▶ _PROBLEM DETAILS_
Copy every line of the material below word for word.

▶ _SOURCE MATERIAL_
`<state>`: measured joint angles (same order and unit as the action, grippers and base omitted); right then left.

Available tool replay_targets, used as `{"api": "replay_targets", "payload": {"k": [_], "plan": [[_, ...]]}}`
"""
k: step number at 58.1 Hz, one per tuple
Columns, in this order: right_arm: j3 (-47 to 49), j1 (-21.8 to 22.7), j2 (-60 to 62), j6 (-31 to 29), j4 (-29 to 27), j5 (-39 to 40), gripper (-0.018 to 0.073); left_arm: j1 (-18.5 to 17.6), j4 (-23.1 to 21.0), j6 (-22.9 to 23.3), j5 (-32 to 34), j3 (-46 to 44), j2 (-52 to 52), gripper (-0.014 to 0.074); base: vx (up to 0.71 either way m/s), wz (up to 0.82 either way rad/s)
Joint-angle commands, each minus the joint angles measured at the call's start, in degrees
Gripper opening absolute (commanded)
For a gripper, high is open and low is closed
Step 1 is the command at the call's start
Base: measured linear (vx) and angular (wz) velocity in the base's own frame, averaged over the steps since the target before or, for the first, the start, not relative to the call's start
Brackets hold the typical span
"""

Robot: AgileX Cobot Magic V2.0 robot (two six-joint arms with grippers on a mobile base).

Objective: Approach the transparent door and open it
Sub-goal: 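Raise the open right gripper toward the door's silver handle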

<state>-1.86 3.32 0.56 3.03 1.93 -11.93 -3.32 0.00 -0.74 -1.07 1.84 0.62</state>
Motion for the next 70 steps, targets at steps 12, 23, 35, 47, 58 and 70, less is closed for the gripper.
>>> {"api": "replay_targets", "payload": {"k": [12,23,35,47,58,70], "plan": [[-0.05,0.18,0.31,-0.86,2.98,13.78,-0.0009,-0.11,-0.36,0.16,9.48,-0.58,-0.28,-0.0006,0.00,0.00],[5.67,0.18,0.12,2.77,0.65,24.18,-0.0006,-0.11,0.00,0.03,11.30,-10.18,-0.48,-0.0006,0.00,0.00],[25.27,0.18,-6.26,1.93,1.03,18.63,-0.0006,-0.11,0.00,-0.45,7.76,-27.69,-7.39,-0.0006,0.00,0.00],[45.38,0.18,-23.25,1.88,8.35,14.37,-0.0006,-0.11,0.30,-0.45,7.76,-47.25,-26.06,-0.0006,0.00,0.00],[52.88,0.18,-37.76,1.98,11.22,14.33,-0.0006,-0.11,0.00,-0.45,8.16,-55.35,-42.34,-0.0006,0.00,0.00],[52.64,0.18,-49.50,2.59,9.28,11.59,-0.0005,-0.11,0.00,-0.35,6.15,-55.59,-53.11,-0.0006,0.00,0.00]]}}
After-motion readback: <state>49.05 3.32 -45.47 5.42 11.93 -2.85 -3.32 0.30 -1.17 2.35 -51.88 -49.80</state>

▶ _SOLUTION TO THIS TASK_
`<state>`: measured joint angles (same order and unit as the action, grippers and base omitted); right then left.

Available tool replay_targets, used as `{"api": "replay_targets", "payload": {"k": [_], "plan": [[_, ...]]}}`
"""
k: step number at 58.1 Hz, one per tuple
Columns, in this order: right_arm: j3 (-47 to 49), j1 (-21.8 to 22.7), j2 (-60 to 62), j6 (-31 to 29), j4 (-29 to 27), j5 (-39 to 40), gripper (-0.018 to 0.073); left_arm: j1 (-18.5 to 17.6), j4 (-23.1 to 21.0), j6 (-22.9 to 23.3), j5 (-32 to 34), j3 (-46 to 44), j2 (-52 to 52), gripper (-0.014 to 0.074); base: vx (up to 0.71 either way m/s), wz (up to 0.82 either way rad/s)
Joint-angle commands, each minus the joint angles measured at the call's start, in degrees
Gripper opening absolute (commanded)
For a gripper, high is open and low is closed
Step 1 is the command at the call's start
Base: measured linear (vx) and angular (wz) velocity in the base's own frame, averaged over the steps since the target before or, for the first, the start, not relative to the call's start
Brackets hold the typical span
"""

Robot: AgileX Cobot Magic V2.0 robot (two six-joint arms with grippers on a mobile base).

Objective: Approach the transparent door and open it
Sub-goal: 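Raise the open right gripper toward the door's silver handle
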
<state>-1.86 3.32 0.56 3.03 1.93 -11.93 -3.32 0.00 -0.74 -1.07 1.84 0.62</state>
Motion for the next 70 steps, targets at steps 12, 23, 35, 47, 58 and 70, less is closed for the gripper.
>>> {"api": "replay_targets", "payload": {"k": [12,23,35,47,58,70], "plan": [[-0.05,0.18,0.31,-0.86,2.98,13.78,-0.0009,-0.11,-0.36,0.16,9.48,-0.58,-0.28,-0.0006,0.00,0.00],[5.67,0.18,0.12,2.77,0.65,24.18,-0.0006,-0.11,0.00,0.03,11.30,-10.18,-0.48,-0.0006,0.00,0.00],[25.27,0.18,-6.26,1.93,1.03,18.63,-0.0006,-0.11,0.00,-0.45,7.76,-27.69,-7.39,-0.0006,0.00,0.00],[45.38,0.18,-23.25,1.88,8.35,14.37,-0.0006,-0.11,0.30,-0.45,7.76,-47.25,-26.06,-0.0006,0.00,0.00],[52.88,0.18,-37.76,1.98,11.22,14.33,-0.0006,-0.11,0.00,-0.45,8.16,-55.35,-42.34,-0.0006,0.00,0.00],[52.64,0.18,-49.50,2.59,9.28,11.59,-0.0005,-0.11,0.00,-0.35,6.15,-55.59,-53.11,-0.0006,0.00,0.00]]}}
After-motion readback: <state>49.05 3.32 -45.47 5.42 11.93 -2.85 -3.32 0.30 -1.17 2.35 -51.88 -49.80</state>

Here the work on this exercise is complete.